> Goal of the exercise
Leave the pictures out and write out the rest of the listing word for word.
[[ Raw data, beginning ]]
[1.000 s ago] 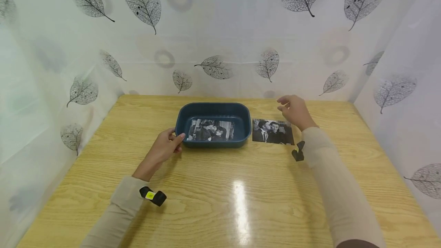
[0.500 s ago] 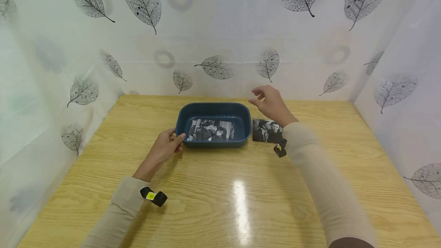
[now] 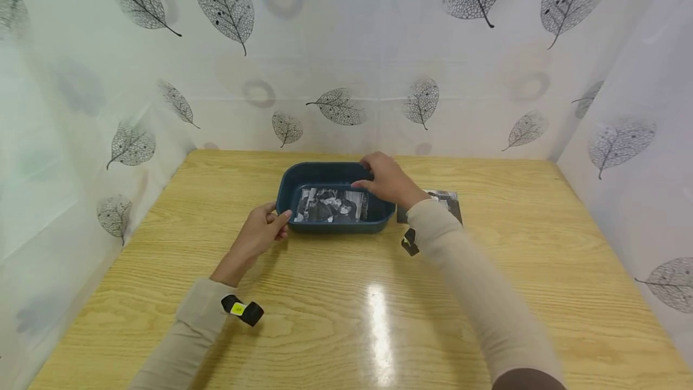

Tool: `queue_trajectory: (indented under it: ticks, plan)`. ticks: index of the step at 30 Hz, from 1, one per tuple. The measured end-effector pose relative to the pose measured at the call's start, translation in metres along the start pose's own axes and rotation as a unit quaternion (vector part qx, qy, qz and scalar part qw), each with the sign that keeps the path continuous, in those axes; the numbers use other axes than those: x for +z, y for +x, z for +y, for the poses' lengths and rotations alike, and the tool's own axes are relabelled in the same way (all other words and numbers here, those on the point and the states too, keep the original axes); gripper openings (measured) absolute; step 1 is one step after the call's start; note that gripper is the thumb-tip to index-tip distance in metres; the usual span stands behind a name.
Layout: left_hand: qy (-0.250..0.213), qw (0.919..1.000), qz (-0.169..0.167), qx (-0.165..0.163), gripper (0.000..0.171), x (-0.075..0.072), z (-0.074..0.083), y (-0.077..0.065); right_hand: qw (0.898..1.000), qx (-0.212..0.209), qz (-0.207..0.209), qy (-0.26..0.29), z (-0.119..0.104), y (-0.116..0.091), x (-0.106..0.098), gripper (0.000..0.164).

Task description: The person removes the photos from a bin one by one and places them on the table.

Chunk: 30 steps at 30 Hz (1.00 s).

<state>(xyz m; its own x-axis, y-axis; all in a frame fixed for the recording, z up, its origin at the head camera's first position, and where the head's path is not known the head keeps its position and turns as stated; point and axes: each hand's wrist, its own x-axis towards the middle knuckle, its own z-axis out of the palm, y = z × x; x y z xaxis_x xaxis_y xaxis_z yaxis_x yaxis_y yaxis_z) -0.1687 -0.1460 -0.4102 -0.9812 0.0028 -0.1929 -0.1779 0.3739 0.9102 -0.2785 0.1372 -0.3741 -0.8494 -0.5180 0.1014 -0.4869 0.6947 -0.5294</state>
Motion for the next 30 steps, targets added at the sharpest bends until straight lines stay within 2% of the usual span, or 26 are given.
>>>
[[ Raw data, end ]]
> Task result
[1.000 s ago] 
[0.500 s ago] 
[now] 

Tool: `queue_trajectory: (indented under it: ticks, plan)`. ticks: index of the step at 30 Hz, from 1, one per tuple. The measured end-effector pose relative to the pose measured at the call's start, translation in metres along the start pose's own axes and rotation as a unit quaternion (vector part qx, qy, qz and scalar part qw), each with the sign that keeps the path continuous, in those axes; the numbers use other axes than those: x for +z, y for +x, z for +y, for the poses' lengths and rotations alike, and the tool's own axes are relabelled in the same way (all other words and numbers here, those on the point and the states too, keep the original axes); gripper openings (measured) absolute; step 1 is one step after the call's start; note that gripper is the thumb-tip to index-tip distance in metres; the usual span stands behind a name.
Layout: left_hand: qy (-0.250..0.213), qw (0.919..1.000), qz (-0.169..0.167), qx (-0.165..0.163), gripper (0.000..0.171), x (-0.075..0.072), z (-0.074..0.083), y (-0.077..0.065); right_hand: qw (0.898..1.000), qx (-0.212..0.209), qz (-0.207..0.209), qy (-0.26..0.29), z (-0.119..0.104), y (-0.116..0.091), x (-0.106..0.098), gripper (0.000..0.164).

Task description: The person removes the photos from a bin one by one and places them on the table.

Chunk: 30 steps at 30 Hz (1.00 s).

<state>(xyz m; its own x-axis, y-axis; all in a frame fixed for the recording, z up, its origin at the head camera's first position, and where the head's path is not known the head keeps its position and turns as stated; point and axes: each hand's wrist, its own x-axis towards the middle knuckle, its own z-axis out of the palm, y = z × x; x y z xaxis_x xaxis_y xaxis_z yaxis_x yaxis_y yaxis_z) -0.1687 -0.1460 -0.4102 -0.9812 0.0028 -0.1929 -0.1779 0.3739 0.9102 -0.2785 0.1372 -0.3741 -0.8494 -0.5180 0.1014 -0.4869 0.6947 -0.5294</state>
Motion for the next 30 steps, targets added at the sharpest bends until straight lines stay within 2% of the usual span, or 26 are given.
>>>

No part of the exercise remains unanswered.